Task data Start Marker

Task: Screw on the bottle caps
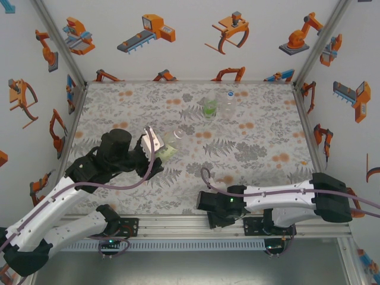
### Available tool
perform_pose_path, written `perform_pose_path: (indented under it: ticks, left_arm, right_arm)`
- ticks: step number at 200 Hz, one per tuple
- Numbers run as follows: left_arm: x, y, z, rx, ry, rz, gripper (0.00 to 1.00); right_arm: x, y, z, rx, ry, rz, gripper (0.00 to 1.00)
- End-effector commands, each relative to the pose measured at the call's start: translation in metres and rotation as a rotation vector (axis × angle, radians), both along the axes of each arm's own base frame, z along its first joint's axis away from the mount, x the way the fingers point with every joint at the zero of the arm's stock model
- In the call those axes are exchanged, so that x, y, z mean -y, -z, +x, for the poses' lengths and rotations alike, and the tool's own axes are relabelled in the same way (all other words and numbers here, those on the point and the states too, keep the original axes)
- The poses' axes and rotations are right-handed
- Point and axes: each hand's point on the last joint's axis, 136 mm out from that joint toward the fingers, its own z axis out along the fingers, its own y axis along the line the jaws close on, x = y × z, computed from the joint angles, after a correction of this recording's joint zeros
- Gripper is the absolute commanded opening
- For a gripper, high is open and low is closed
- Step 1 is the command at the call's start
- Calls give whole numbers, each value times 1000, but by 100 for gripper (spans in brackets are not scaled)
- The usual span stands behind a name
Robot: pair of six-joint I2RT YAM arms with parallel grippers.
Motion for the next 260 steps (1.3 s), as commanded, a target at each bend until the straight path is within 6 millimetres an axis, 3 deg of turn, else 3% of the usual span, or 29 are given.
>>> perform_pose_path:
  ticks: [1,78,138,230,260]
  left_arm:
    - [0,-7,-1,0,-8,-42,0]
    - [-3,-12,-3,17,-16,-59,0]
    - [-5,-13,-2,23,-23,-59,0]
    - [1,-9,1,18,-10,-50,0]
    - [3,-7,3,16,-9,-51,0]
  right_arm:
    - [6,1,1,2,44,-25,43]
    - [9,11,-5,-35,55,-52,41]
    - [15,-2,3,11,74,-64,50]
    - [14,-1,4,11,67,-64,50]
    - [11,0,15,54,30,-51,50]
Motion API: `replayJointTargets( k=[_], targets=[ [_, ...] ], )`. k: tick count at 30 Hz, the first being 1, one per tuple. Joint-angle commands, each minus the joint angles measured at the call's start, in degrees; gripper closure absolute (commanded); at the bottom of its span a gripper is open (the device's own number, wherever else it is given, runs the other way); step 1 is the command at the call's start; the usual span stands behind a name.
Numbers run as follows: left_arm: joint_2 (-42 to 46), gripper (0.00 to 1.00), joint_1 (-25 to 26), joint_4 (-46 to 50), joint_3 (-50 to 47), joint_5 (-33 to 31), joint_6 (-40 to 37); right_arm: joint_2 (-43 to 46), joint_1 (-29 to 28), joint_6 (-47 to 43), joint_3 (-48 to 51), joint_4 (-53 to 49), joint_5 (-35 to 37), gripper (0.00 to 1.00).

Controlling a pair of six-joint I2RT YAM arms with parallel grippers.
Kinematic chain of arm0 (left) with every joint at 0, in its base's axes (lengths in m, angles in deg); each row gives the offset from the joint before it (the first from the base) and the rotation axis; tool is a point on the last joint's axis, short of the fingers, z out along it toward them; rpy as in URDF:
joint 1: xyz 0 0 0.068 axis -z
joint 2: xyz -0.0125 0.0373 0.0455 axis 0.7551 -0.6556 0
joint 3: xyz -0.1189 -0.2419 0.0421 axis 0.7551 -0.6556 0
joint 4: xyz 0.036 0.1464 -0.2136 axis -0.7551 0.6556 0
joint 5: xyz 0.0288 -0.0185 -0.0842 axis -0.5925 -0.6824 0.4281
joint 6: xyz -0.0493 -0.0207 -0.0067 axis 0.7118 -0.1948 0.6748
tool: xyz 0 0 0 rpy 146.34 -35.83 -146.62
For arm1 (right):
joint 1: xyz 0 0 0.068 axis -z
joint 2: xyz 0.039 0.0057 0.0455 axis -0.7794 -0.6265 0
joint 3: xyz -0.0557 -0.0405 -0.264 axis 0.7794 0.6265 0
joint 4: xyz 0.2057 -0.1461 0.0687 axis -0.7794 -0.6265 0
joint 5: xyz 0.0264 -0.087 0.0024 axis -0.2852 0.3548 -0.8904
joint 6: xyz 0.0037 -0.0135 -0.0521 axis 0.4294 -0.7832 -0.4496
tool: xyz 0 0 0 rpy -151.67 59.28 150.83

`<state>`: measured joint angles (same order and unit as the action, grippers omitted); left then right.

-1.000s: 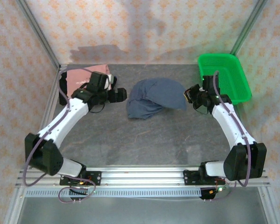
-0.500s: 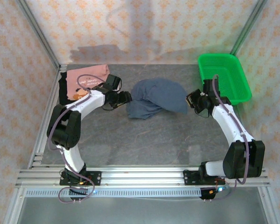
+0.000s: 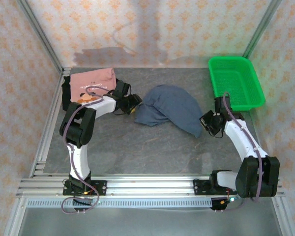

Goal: Fold and stack the t-shirts

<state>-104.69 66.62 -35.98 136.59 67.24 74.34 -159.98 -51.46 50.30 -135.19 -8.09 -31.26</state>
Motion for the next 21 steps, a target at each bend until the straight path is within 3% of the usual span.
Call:
replayJointTargets(
  k=[1, 21],
  targets=[
    [-0.4, 0.43, 0.0, -4.9, 1.6, 0.3, 4.0, 0.9, 0.3, -2.9, 1.9, -3.8, 3.9, 1.0],
    [-9.4, 0.47, 2.1, -6.1, 9.9, 3.6, 7.4, 0.7, 0.3, -6.5, 5.2, -5.6, 7.3, 1.0]
  ],
)
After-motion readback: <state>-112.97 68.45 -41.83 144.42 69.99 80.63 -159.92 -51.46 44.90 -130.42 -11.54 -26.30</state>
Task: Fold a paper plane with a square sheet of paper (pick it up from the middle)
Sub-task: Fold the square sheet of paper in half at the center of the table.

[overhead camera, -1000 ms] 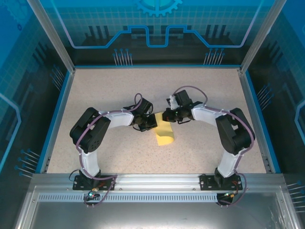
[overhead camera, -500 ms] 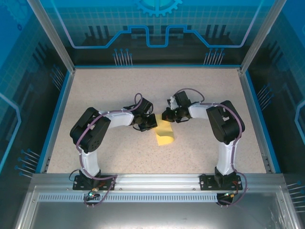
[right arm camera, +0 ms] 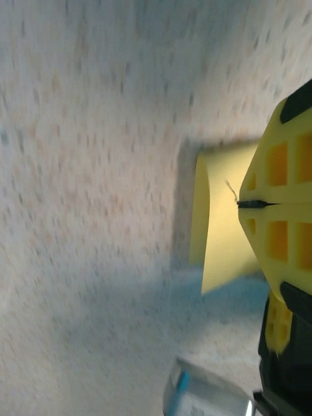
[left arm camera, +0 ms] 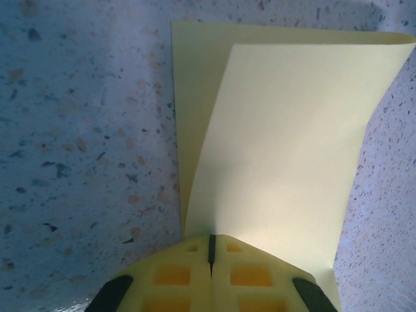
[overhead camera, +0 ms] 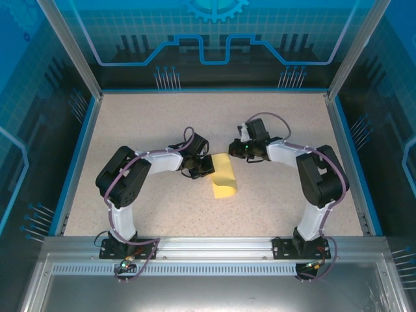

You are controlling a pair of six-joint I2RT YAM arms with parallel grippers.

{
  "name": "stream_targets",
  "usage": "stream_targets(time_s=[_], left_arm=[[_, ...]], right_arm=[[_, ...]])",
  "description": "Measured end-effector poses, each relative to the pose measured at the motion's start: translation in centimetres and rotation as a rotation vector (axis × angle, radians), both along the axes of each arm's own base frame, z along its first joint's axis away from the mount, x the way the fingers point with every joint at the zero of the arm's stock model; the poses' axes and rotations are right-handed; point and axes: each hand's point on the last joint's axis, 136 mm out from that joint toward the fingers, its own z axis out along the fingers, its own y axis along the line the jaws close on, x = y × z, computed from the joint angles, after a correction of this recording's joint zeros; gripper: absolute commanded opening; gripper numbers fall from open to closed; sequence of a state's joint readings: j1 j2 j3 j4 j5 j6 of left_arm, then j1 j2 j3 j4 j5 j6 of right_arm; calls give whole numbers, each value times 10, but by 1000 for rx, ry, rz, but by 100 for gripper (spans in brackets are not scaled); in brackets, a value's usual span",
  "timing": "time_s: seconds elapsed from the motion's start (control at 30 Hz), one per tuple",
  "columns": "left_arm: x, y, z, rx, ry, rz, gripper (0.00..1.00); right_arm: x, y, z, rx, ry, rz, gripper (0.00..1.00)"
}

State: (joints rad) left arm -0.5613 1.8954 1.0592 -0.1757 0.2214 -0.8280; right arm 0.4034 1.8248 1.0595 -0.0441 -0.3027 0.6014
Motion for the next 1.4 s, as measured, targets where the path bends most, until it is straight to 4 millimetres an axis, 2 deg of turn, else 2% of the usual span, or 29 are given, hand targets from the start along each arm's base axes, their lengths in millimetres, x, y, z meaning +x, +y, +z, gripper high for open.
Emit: stream_targets(time_s=[0.13,0.33,0.6,0.73,0.83,0.93,1.03,1.13,1.27,1.4], left_arm=[[0,0,0,0,0,0,0],[0,0,0,1,1,0,0],[0,0,-1,0,1,0,0],[0,0,-1,-1,-1,0,0],[0,0,-1,-1,-2,-1,0],[0,0,-1,1,-5,-7,0],[0,0,-1,3,-9,-14,0],[1,0,-1,4,-10,-16,0],[1,-1,-1,6,-8,-18,0],[1,-1,-1,7,-8,-19,0]], right_arm=[[-1,28,-8,34,30,71,0],[-2,26,-47,24,129,64,0],[13,-4,-48,69,162,-35,0],[24,-36,-44,58,142,-118,0],[27,-56,-28,40,105,-154,0],[14,-46,0,40,49,-103,0],[-13,-25,15,62,31,-15,0],[-48,-10,2,70,94,57,0],[-91,-8,-26,66,218,107,0],[-108,-1,-30,74,260,147,0]])
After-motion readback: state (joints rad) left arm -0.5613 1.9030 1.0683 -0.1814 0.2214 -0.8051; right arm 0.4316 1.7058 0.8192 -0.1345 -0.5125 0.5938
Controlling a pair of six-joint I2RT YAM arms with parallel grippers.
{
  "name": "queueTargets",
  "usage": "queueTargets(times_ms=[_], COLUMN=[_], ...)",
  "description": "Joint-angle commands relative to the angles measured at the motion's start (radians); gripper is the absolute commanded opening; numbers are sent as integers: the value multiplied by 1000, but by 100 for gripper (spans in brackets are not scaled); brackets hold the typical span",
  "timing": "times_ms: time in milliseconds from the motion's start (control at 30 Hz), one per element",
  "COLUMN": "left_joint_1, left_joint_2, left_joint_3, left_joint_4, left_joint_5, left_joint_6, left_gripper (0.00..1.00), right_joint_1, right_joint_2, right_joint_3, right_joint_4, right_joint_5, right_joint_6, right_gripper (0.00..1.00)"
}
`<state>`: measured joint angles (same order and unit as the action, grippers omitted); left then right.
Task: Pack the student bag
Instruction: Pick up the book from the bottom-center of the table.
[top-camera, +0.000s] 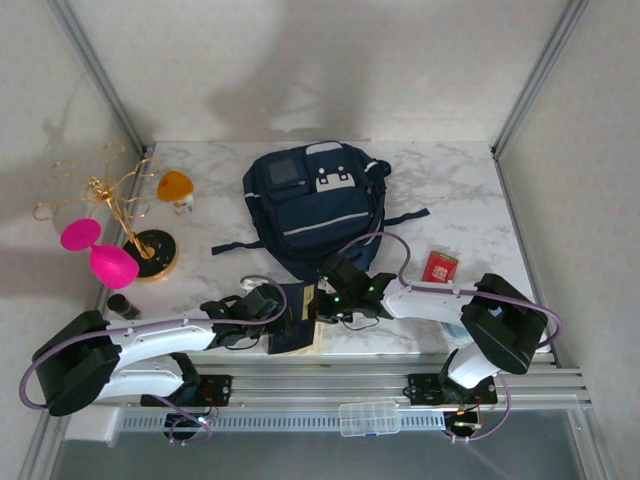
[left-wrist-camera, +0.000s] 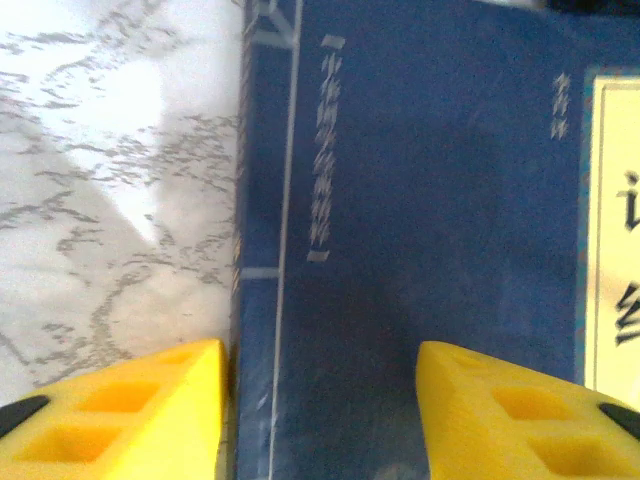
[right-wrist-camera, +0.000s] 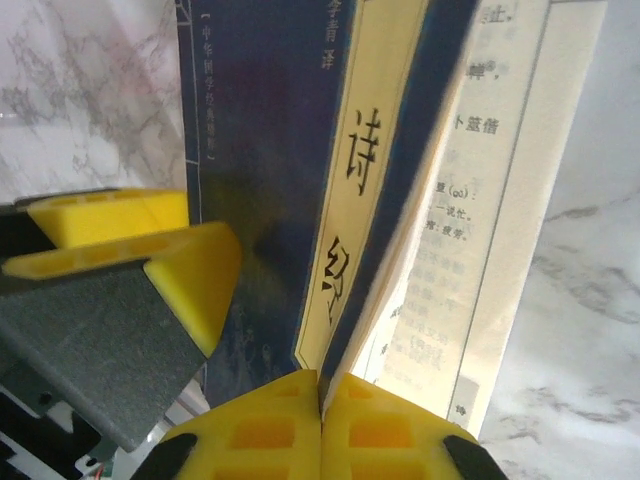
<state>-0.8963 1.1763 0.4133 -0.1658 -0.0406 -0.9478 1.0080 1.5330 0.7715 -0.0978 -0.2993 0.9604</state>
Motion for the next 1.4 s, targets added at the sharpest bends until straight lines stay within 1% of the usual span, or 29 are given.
queueTargets(times_ms=[0,67,200,333,433,533,633,733,833,900,967,1000,1067,1133,1267,1367], left_joint_1=[-4,-4,4,30,53,88,130,158,175,185,196,202,218,233,256,274], left_joint_2=[-53,-98,-188,-289,-361,-410,-425,-417,-399,-383,-365,-356,-334,-313,-255,-208], left_joint_3=[0,11,18,64,122,194,263,330,396,421,438,448,465,466,470,471], left_joint_4=[-77,-115,-183,-259,-313,-348,-357,-345,-329,-286,-233,-215,-180,-115,-7,63], left_joint_5=[-71,-98,-162,-190,-215,-213,-174,-122,-84,-27,37,51,79,137,218,273], left_joint_6=[-38,-54,-75,-78,-55,-16,34,91,141,180,217,226,232,242,250,243], left_gripper=[55,58,62,68,71,77,81,84,87,90,92,92,94,95,96,97], right_joint_1=[40,55,88,88,87,54,-11,-77,-171,-230,-280,-306,-375,-440,-513,-547], right_joint_2=[-5,-18,-43,-77,-127,-188,-244,-300,-337,-349,-352,-354,-356,-358,-342,-322], right_joint_3=[23,25,79,116,132,152,175,211,244,264,293,306,337,351,371,377], right_joint_4=[30,77,87,67,52,32,24,-18,-33,-40,-71,-78,-93,-56,-28,20], right_joint_5=[-15,-43,-40,-32,-15,-4,-65,-99,-199,-271,-308,-344,-389,-477,-582,-676], right_joint_6=[-15,-10,-49,-79,-112,-138,-155,-196,-233,-274,-320,-345,-359,-366,-387,-365], right_gripper=[0,0,0,0,0,0,0,0,0,0,0,0,0,0,0,0])
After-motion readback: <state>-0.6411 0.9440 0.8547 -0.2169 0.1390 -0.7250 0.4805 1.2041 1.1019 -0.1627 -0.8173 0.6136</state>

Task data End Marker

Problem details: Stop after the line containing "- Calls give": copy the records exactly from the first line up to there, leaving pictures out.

Response to the task:
Task: Screw on the bottle caps
### Available tool
perform_pose_path, written `perform_pose_path: (indented under it: ticks, left_arm, right_arm)`
- ticks: step number at 200 Hz, one per tuple
- Numbers run as follows: left_arm: x, y, z, rx, ry, rz, gripper (0.00 to 1.00); right_arm: x, y, z, rx, ry, rz, gripper (0.00 to 1.00)
- End-effector commands, each relative to the pose measured at the call's start: translation in metres and rotation as a rotation vector (axis × angle, radians), both along the axes of each arm's own base frame, z along its first joint's axis away from the mount, x the way the fingers point with every joint at the zero of the arm's stock model
- In the call those axes are exchanged, so that x, y, z mean -y, -z, +x, for the poses' lengths and rotations alike, and the tool's own axes are relabelled in the same way (all other words and numbers here, those on the point and the states too, keep the original axes)
- The poses' axes and rotations are right-handed
- Point and axes: each hand's point on the last joint's axis, 136 mm out from that joint toward the fingers, its own z axis out along the fingers, its own y axis along the line the jaws close on, x = y × z, computed from the joint angles, after a correction of this recording's joint zeros
- Gripper is the absolute commanded opening
- For a gripper, high is open and low is closed
- Step 1 is the command at the call's start
- Calls give whole numbers, each value times 1000, but by 100 for gripper (spans in brackets are not scaled)

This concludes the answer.